Brief (Transkript)
Hans Simon an seine Eltern und Geschwister am 24.09.1940 (3.2002.1288)
24.IX.40
Liebe Eltern und Geschwister!
Habe nun lange, das heißt genau 9 Tage, nicht geschrieben. Seid mir bitte nicht böse. Es ging aber nicht. Habe viel Schönes erlebt. War es Gottes Wille? Ein Tag eher zurück und Ihr hättet vielleicht die Nachricht in den Händen, daß ich verunglückt, schwer verletzt, oder sogar ins Jenseits abgerufen sei. Ich kann Gott gar nicht genug danken. Genaueres darf ich Euch nicht schreiben, vielleicht später.

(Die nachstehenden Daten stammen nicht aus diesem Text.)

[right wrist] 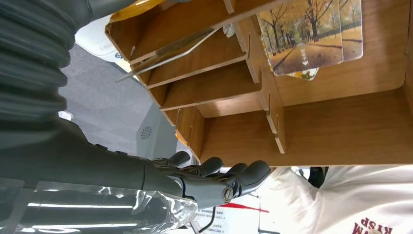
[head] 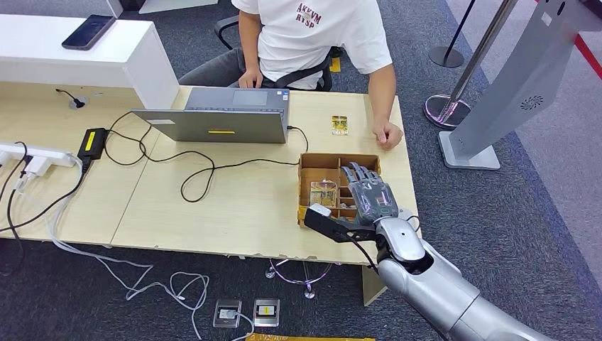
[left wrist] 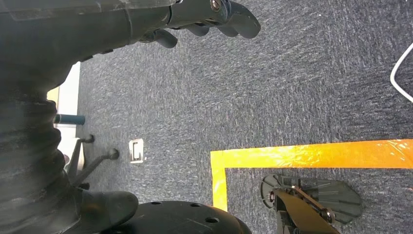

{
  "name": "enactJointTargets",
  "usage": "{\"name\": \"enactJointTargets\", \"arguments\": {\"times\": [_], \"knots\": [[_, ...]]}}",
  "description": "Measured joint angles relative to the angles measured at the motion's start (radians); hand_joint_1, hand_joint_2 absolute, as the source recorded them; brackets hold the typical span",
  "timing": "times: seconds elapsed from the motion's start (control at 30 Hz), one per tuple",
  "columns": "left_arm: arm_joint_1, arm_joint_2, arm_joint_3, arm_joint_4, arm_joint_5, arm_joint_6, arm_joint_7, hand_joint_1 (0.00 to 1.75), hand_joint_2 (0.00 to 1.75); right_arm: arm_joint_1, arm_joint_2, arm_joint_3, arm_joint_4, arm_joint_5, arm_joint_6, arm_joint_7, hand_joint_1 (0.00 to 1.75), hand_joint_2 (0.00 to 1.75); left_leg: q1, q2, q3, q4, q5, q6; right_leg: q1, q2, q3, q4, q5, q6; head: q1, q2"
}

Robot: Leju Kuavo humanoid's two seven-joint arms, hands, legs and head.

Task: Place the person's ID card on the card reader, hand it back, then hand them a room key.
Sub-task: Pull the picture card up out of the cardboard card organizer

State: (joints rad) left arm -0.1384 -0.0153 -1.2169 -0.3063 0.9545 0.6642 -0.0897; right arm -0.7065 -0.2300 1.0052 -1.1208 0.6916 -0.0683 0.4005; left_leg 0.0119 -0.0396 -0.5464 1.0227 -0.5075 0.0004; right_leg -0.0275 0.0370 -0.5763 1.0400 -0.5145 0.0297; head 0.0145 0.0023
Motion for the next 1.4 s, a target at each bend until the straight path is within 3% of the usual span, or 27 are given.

Bin also kerngesund und munter und wieder in unserem alten Quartier. Vielen Dank für den Kuchen, Zigaretten, Tabak, Pfeifchen und die Post. Wie habe ich mich zu jeder Zeile von zu Haus gefreut. Eine Woche lang war ich Gast bei einer Witwe eines Käsehändlers auf der anderen Seite vom Lek (Rhein) von Schoonhoven. Nieuwport liegt auch auf der Seite, dicht vor Rotterdam findet Ihr es auf der Karte. Wie eine Mutter war die Frau zu mir. Beim Abschied hatte sie Tränen in den Augen. Sie war eine echte Holländerin. Mit der Zeit hatte sie mich auch ins Herz geschlossen. Kinder waren ihr nicht beschieden. Beim Abschied meinte sie, ihr Sohn ging fort. Ein Bettchen hatte ich!!! 15 cm tiefer sank ich, so weich gefedert. So ein Bettchen habe ich noch nie gehabt. Dazu einen schönen Waschtisch. Am Abend besuchten uns, oder wir zwei Kameraden aus Nieuwpoort mit ihren 17jährigen Nichtchen und ihrem Bruder, einem "Underweiser", Lehrer, der deutsch konnte. Im übrigen kann ich jetzt einigermaßen Holländisch, das schwieriger ist, als es auf den ersten Augenblick schien. Am Nachmittag saßen wir in einer Glasveranda mit einem herrlichen Blick auf den Leck bei einem "Koppie Tee". Die Holländer sind ein reiches Volk. Also, bei dieser Witwe mit ihrem Hausgeist, einem häßlichen "Maisje" (Mädchen) wohne ich. Am Morgen und Mittag lesen wir gemeinsam ein Kapitel aus der Bibel. Ich las mit aus meiner. Die Frömmigkeit der Holländer ist nicht so aufdringlich, wie die der Katholiken, sondern so, wie ich sie mir zu Luthers Zeiten vorstelle, so natürlich. Holland ist ja halb ev., halb katholisch, wie ich aus dem "Schlag nach" las. Am Sonntag ist der Tag Gott gewidmet. Man geht morgens zur Kirche und im übrigen bleibt man zu Haus. Außerdem glauben die Leute fest, z.B. an die Geschichte mit Adam und Eva. Als wir bei einer Debatte diese Frage anschnitten, lehnten sie alle naturwissenschaftlichen Beweise ab. Nach ihrer Meinung sind die Schreiber des alten Testaments Leute, die göttliche Eingebung besitzen und nie irren können. Als wir ihnen z.B. die Sache mit dem Jesu als Wunder brachten, waren sie sprachlos und wollten nichts davon wissen. Selbst der 25jährige Lehrer. Das ist typisch für die Holländer. Für heute nun alles Gute. Recht herzliche Grüße und viele Grüße für die reichliche Post. Gott mit uns
Euer Hansi
Habe mir eine Armbanduhr gekauft, die alte schicke ich, brauche noch Füllertinte.